Extracted records
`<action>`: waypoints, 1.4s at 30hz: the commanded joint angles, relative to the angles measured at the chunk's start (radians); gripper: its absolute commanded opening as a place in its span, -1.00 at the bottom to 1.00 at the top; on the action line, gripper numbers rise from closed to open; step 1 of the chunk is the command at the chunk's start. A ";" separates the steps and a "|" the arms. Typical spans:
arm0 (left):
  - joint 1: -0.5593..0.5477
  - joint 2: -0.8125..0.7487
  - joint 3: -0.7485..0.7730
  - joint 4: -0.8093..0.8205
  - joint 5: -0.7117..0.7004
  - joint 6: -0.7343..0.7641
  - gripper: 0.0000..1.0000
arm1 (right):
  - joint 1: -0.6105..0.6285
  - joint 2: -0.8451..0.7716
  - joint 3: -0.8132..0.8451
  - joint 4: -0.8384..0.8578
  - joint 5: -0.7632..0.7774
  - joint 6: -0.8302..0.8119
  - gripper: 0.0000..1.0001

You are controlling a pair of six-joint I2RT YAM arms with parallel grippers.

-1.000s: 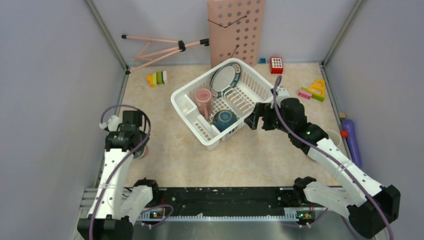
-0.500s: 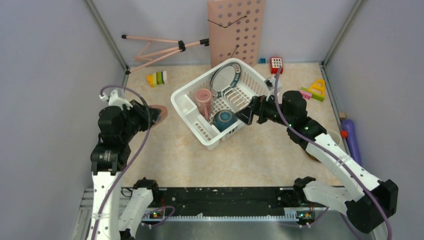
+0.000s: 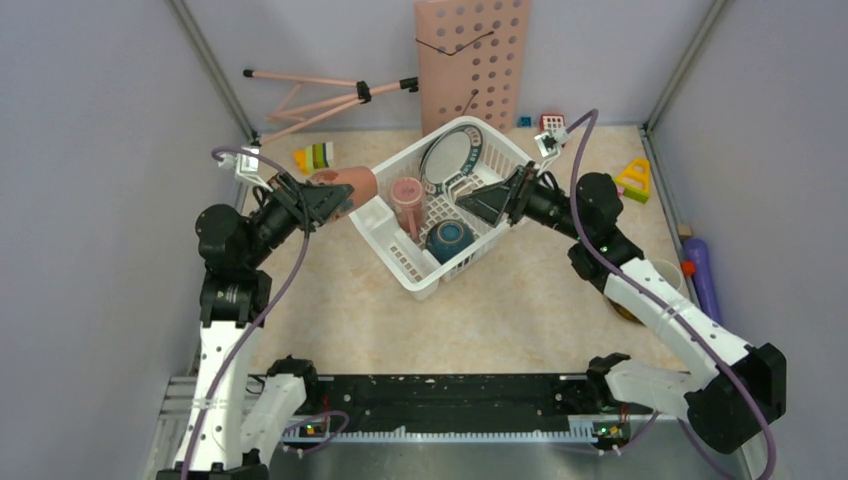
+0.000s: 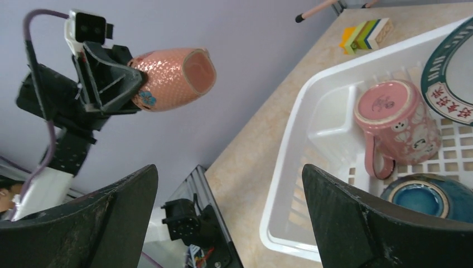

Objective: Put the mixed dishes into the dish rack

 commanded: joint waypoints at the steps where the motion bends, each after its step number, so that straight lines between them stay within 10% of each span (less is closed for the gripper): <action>1: -0.006 -0.011 -0.072 0.457 0.080 -0.156 -1.00 | 0.005 0.047 0.068 0.194 -0.038 0.183 0.97; 14: -0.121 0.185 -0.101 0.798 0.145 -0.451 -1.00 | 0.074 0.277 0.178 0.429 -0.095 0.374 0.97; 23: -0.308 0.160 -0.037 0.520 -0.004 -0.006 -1.00 | 0.088 0.321 0.315 0.046 -0.025 0.623 0.98; 32: -0.340 0.168 -0.053 0.574 -0.022 0.119 -1.00 | 0.097 0.342 0.341 -0.154 -0.039 0.635 0.98; 42: -0.351 0.195 -0.050 0.590 -0.011 0.133 -1.00 | 0.105 0.359 0.238 0.122 -0.112 0.763 0.98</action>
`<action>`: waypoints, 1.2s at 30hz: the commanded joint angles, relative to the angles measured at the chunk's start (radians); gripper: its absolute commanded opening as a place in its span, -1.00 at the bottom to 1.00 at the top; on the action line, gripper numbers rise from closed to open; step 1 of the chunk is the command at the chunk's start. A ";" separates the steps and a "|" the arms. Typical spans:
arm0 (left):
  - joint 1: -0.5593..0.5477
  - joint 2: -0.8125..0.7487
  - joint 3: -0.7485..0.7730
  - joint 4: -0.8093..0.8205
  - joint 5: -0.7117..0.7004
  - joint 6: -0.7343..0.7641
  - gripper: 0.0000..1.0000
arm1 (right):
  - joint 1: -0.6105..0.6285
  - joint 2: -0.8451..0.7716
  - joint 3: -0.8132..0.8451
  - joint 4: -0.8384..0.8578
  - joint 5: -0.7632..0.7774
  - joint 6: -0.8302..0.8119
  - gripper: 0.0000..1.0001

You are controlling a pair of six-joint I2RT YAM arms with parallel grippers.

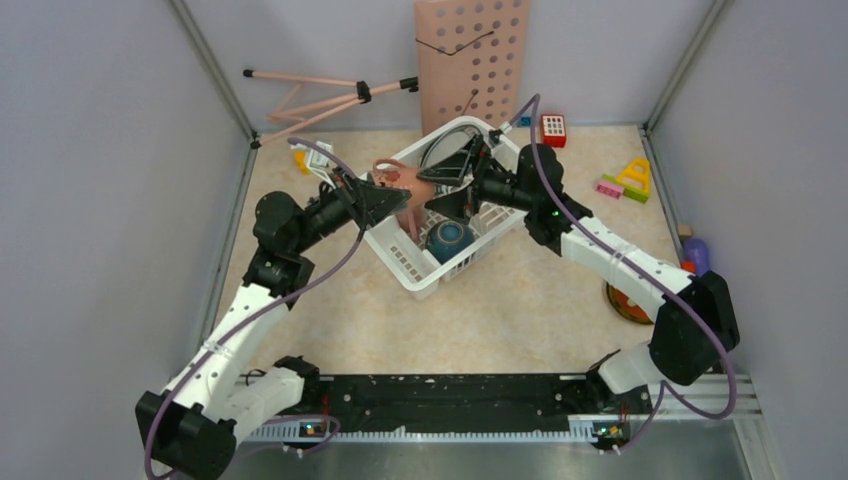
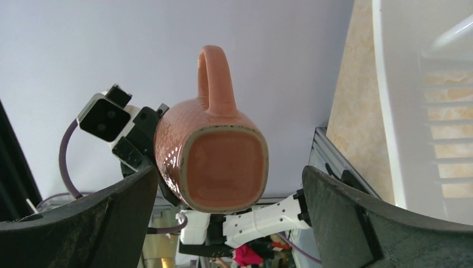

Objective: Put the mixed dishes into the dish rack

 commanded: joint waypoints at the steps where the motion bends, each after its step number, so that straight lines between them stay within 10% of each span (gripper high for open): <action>1: -0.012 0.005 0.052 0.160 0.009 0.003 -1.00 | 0.026 0.010 -0.001 0.165 -0.051 0.081 0.98; 18: -0.033 0.062 0.031 0.304 0.095 -0.073 -1.00 | 0.038 0.058 0.015 0.234 -0.070 0.148 0.86; 23: -0.033 0.067 0.022 0.278 0.084 -0.043 -1.00 | 0.038 0.055 0.016 0.255 -0.065 0.145 -0.03; 28: -0.033 0.060 0.027 0.213 0.053 0.021 -0.07 | 0.022 0.042 0.020 0.232 -0.026 0.072 -0.80; 36: -0.034 -0.020 0.029 -0.059 -0.160 0.185 0.76 | -0.032 0.009 0.023 0.077 0.090 -0.136 -1.00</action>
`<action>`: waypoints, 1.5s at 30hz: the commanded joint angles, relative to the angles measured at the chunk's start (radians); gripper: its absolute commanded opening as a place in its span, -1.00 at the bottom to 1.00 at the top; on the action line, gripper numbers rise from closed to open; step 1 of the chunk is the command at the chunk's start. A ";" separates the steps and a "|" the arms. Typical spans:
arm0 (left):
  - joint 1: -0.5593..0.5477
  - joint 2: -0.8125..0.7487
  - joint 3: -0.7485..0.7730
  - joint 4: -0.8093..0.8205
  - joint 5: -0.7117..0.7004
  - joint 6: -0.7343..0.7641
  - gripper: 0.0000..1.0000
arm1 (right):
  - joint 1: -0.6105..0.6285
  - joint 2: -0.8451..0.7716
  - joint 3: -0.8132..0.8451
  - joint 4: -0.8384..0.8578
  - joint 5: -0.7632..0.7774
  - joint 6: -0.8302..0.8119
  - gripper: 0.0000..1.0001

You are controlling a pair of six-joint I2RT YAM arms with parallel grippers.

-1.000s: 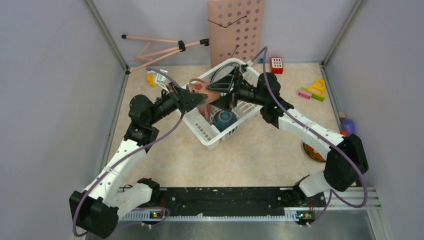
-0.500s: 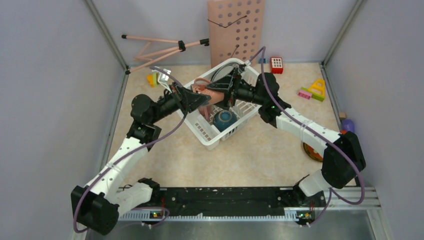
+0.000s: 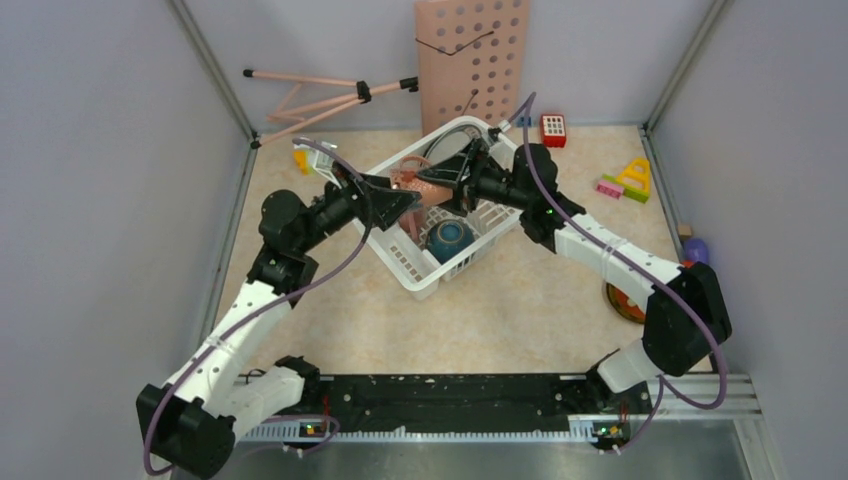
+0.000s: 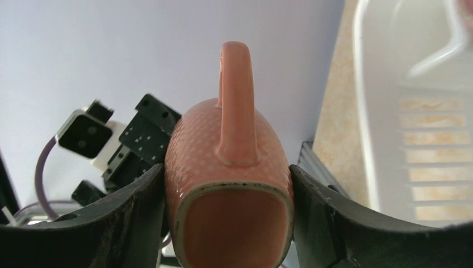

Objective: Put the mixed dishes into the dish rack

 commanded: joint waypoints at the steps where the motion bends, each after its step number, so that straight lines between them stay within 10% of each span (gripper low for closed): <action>1: -0.005 -0.084 0.031 -0.178 -0.208 0.148 0.78 | -0.035 -0.054 0.030 -0.066 0.128 -0.200 -1.00; 10: 0.033 -0.150 0.039 -0.593 -0.839 0.144 0.96 | 0.056 -0.030 0.180 -0.466 0.585 -0.662 -1.00; 24: 0.119 -0.190 -0.010 -0.680 -0.890 0.084 0.96 | 0.258 0.168 0.422 -0.650 0.698 -1.148 -1.00; 30: 0.120 -0.181 0.029 -0.785 -0.989 0.023 0.97 | 0.295 0.253 0.484 -0.703 0.706 -1.198 -1.00; 35: 0.120 -0.180 0.052 -0.818 -0.964 0.077 0.55 | 0.310 0.315 0.489 -0.698 0.683 -1.207 -1.00; 45: 0.120 -0.232 0.023 -0.799 -0.994 0.057 0.59 | 0.345 0.410 0.514 -0.728 0.725 -1.232 -1.00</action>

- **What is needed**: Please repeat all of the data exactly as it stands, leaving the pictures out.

- **Response**:
`<action>`: waypoints, 1.4s at 30hz: the commanded joint angles, relative to the angles measured at the chunk's start (radians); gripper: its absolute commanded opening as a place in its span, -1.00 at the bottom to 1.00 at the top; on the action line, gripper numbers rise from closed to open; step 1 of the chunk is the command at the chunk's start. A ";" separates the steps and a "|" the arms. Typical spans:
arm0 (left):
  - joint 1: -0.5593..0.5477
  - joint 2: -0.8125..0.7487
  - joint 3: -0.7485..0.7730
  - joint 4: -0.8093..0.8205
  - joint 5: -0.7117..0.7004
  - joint 6: -0.7343..0.7641
  - gripper: 0.0000..1.0000
arm1 (right):
  - joint 1: -0.6105..0.6285
  - joint 2: -0.8451..0.7716
  - joint 3: -0.8132..0.8451
  - joint 4: -0.8384..0.8578
  - joint 5: -0.7632..0.7774
  - joint 6: -0.8302..0.8119
  - gripper: 0.0000..1.0001

You are controlling a pair of six-joint I2RT YAM arms with parallel grippers.

-1.000s: 
-0.500s: 
+0.000s: 
+0.000s: 

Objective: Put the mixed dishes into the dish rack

 commanded: joint waypoints at the steps where the motion bends, each after its step number, so that straight lines between them stay within 10% of each span (less is closed for the gripper): <action>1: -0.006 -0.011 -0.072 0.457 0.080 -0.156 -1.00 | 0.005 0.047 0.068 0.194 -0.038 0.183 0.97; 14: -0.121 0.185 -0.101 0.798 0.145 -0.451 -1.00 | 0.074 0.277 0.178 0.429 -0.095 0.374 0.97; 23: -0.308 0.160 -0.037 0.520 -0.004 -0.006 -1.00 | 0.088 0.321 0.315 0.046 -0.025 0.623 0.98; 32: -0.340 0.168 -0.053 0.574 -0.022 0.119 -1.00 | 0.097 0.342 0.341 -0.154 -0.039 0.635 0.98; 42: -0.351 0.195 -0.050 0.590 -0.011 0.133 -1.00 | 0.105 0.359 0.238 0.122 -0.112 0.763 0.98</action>
`<action>`: waypoints, 1.2s at 30hz: the commanded joint angles, relative to the angles measured at the chunk's start (radians); gripper: its absolute commanded opening as a place in its span, -1.00 at the bottom to 1.00 at the top; on the action line, gripper numbers rise from closed to open; step 1 of the chunk is the command at the chunk's start. A ";" separates the steps and a "|" the arms. Typical spans:
arm0 (left):
  - joint 1: -0.5593..0.5477
  - joint 2: -0.8125..0.7487
  - joint 3: -0.7485..0.7730
  - joint 4: -0.8093..0.8205
  - joint 5: -0.7117..0.7004
  - joint 6: -0.7343..0.7641
  - gripper: 0.0000..1.0000
arm1 (right):
  - joint 1: -0.6105..0.6285
  - joint 2: -0.8451..0.7716
  - joint 3: -0.8132..0.8451
  - joint 4: -0.8384..0.8578
  - joint 5: -0.7632..0.7774
  - joint 6: -0.8302..0.8119
  - gripper: 0.0000..1.0001

You are controlling a pair of six-joint I2RT YAM arms with parallel grippers.


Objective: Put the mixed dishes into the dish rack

 commanded: joint waypoints at the steps where the motion bends, each after its step number, so that straight lines between them stay within 10% of each span (gripper high for open): <action>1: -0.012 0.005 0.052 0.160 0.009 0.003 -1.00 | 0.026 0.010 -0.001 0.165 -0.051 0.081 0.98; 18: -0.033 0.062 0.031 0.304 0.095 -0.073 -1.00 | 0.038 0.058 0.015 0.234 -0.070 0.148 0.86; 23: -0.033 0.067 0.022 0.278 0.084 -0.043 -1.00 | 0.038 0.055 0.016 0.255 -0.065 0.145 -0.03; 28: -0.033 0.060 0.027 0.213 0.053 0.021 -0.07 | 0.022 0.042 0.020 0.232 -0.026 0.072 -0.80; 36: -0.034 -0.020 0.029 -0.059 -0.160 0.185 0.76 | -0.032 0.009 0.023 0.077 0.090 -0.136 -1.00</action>
`<action>`: waypoints, 1.5s at 30hz: the commanded joint angles, relative to the angles measured at the chunk's start (radians); gripper: its absolute commanded opening as a place in its span, -1.00 at the bottom to 1.00 at the top; on the action line, gripper numbers rise from closed to open; step 1 of the chunk is the command at the chunk's start. A ";" separates the steps and a "|" the arms. Typical spans:
arm0 (left):
  - joint 1: -0.5593..0.5477
  - joint 2: -0.8125..0.7487
  - joint 3: -0.7485..0.7730
  - joint 4: -0.8093..0.8205
  - joint 5: -0.7117..0.7004
  - joint 6: -0.7343..0.7641
  - gripper: 0.0000..1.0000
arm1 (right):
  - joint 1: -0.6105..0.6285
  - joint 2: -0.8451..0.7716
  - joint 3: -0.8132..0.8451
  - joint 4: -0.8384..0.8578
  - joint 5: -0.7632..0.7774
  - joint 6: -0.8302..0.8119
  - gripper: 0.0000..1.0001

You are controlling a pair of six-joint I2RT YAM arms with parallel grippers.

-1.000s: 
-0.500s: 
+0.000s: 
+0.000s: 

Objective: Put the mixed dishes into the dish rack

 commanded: joint waypoints at the steps where the motion bends, each after its step number, so that straight lines between them stay within 10% of each span (gripper low for closed): <action>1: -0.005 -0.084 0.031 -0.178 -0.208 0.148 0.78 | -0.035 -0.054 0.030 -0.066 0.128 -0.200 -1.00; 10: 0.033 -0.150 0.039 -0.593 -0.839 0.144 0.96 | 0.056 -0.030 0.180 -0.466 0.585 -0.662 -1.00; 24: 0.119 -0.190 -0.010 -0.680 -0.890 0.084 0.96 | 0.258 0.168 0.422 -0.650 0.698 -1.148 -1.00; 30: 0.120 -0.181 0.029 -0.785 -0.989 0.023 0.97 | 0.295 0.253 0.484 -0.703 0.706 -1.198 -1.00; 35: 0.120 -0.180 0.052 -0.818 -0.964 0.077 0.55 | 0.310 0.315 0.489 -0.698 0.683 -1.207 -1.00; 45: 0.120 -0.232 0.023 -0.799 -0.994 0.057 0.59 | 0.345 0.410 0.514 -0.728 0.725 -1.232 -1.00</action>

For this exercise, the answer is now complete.